- [Problem description]
Please copy each line below that contains the word "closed".

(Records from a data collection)

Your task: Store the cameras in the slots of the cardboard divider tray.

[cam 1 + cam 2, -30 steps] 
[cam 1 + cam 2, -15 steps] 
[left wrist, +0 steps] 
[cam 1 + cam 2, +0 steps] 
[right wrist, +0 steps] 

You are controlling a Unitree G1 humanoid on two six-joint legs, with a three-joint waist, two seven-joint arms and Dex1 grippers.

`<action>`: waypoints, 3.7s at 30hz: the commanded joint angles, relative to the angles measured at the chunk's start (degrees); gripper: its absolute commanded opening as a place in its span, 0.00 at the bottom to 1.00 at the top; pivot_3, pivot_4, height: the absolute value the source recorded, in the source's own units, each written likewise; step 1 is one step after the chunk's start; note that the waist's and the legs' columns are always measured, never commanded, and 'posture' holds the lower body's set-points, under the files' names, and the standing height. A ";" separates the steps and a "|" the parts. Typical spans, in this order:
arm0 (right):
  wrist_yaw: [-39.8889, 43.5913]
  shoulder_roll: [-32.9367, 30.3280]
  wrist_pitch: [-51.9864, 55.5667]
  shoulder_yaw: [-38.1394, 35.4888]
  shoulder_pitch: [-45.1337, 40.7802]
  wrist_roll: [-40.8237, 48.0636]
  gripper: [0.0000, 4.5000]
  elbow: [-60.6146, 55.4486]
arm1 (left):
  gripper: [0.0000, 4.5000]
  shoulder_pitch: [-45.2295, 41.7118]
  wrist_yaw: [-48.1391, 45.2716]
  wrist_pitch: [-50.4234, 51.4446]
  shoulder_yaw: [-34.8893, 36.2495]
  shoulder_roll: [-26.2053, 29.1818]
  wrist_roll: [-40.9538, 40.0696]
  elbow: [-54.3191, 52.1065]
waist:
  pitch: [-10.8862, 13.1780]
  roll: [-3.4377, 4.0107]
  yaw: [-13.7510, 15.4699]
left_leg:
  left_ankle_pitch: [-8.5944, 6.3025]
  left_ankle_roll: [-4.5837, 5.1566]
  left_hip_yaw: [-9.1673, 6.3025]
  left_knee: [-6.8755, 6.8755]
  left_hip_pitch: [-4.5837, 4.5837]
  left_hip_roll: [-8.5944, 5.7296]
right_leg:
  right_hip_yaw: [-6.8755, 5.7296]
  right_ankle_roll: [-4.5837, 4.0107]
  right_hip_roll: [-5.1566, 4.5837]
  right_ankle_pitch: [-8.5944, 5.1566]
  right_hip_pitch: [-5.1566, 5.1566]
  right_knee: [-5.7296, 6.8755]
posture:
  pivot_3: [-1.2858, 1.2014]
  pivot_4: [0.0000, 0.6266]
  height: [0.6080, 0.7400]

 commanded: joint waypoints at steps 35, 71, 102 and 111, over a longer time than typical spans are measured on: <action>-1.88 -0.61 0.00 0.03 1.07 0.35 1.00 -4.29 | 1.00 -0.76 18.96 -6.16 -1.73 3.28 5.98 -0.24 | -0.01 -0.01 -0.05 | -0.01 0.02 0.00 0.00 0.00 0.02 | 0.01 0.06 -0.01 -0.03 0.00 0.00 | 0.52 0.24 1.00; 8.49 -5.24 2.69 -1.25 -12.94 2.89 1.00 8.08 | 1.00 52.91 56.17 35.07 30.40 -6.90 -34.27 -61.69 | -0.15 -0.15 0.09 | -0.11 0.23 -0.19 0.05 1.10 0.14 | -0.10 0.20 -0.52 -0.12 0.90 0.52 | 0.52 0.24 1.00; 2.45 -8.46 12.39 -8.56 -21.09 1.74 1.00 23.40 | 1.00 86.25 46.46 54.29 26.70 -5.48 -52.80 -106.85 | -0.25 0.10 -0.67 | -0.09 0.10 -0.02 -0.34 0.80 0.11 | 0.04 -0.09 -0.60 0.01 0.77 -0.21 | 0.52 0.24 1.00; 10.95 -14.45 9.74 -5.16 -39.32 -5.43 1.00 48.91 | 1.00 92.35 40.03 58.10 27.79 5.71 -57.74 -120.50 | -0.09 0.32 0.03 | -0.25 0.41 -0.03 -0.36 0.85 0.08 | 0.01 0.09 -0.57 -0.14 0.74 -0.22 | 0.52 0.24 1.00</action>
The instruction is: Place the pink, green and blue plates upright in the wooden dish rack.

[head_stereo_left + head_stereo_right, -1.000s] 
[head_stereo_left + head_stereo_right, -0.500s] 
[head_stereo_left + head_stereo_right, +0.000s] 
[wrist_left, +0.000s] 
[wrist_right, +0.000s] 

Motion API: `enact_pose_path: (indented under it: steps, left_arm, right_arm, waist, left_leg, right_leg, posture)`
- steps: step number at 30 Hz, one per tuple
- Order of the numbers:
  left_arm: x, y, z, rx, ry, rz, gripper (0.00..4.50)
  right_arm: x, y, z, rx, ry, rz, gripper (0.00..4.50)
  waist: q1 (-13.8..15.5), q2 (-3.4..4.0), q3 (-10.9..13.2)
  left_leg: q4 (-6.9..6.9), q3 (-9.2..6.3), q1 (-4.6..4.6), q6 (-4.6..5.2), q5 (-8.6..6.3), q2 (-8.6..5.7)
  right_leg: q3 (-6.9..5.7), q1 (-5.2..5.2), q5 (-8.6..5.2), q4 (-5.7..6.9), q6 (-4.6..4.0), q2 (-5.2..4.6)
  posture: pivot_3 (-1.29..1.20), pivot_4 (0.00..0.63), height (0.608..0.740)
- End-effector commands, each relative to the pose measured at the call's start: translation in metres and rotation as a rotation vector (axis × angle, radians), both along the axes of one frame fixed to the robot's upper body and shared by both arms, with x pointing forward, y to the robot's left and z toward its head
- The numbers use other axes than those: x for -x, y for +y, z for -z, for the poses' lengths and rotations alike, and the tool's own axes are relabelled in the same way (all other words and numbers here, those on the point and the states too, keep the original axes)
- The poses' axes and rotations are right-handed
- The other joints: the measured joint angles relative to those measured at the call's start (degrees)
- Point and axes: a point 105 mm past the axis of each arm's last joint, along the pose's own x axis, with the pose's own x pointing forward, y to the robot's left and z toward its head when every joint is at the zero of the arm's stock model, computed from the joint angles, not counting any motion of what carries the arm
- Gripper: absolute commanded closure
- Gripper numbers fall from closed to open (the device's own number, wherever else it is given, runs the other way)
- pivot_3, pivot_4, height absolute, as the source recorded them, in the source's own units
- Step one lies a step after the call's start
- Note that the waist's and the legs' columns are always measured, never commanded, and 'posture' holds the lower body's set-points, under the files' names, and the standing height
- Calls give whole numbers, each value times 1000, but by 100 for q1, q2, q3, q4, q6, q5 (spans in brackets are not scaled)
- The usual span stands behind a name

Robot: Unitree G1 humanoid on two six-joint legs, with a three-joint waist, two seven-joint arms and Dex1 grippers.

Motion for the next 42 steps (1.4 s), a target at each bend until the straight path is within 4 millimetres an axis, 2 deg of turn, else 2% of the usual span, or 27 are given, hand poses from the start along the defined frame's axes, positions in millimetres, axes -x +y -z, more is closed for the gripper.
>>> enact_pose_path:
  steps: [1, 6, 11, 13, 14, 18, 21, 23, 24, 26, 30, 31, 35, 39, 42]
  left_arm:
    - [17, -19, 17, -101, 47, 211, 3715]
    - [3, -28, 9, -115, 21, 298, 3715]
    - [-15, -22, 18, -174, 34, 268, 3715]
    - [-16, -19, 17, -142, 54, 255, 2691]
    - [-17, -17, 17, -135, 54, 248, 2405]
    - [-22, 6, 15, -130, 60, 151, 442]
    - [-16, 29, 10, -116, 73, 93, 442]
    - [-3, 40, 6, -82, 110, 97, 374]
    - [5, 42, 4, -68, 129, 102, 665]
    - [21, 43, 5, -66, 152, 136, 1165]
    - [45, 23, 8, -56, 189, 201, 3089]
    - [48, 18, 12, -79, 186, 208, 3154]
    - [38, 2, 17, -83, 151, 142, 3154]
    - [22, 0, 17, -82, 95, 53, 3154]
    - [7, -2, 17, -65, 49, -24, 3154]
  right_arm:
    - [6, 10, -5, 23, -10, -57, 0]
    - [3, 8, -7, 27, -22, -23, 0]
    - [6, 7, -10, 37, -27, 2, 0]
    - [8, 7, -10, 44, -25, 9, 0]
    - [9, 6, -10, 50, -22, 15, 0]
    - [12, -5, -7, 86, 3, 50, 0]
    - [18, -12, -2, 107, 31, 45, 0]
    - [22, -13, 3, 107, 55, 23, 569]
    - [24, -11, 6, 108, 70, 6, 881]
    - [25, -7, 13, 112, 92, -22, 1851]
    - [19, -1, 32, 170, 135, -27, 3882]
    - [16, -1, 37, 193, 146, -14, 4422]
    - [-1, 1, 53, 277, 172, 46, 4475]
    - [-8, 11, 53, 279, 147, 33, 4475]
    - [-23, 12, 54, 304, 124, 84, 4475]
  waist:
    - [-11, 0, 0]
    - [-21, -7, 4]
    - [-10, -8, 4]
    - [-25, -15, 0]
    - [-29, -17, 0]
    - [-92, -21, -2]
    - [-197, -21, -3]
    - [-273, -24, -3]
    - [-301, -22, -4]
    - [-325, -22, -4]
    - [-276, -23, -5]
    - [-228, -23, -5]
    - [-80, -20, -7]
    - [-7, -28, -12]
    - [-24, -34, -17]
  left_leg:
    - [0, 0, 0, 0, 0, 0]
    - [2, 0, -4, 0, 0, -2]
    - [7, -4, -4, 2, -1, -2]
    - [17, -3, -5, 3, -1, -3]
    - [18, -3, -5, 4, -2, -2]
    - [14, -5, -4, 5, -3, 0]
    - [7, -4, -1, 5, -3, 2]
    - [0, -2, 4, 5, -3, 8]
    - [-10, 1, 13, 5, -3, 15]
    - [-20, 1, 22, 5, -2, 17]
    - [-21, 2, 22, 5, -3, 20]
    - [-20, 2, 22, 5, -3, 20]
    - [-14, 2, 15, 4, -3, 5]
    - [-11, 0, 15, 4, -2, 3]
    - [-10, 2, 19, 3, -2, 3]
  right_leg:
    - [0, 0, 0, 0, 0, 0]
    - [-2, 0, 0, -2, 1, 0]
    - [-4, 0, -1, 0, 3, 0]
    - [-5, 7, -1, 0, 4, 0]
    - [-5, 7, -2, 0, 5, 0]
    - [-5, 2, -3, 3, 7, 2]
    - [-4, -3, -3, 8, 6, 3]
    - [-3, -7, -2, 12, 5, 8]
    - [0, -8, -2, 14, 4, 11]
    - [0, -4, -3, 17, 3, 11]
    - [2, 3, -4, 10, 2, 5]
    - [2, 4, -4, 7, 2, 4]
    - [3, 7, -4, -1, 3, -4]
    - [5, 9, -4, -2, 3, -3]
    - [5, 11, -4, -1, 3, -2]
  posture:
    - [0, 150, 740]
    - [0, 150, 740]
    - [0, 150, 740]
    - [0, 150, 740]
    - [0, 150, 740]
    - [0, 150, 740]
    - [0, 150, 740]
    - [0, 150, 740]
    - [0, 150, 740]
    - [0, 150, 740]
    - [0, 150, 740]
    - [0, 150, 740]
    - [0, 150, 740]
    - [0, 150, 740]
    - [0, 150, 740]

- [Finished exercise]
- Gripper numbers fall from closed to open (the device's own number, wherever else it is given, runs the other way)
Motion for the next 42 steps (1.4 s), a target at each bend until the straight path is within 4 millimetres an axis, 2 deg of turn, else 2% of the usual span, or 27 are given, hand poses from the start along the defined frame's axes, positions in millimetres, axes -x +y -z, more is closed for the gripper.

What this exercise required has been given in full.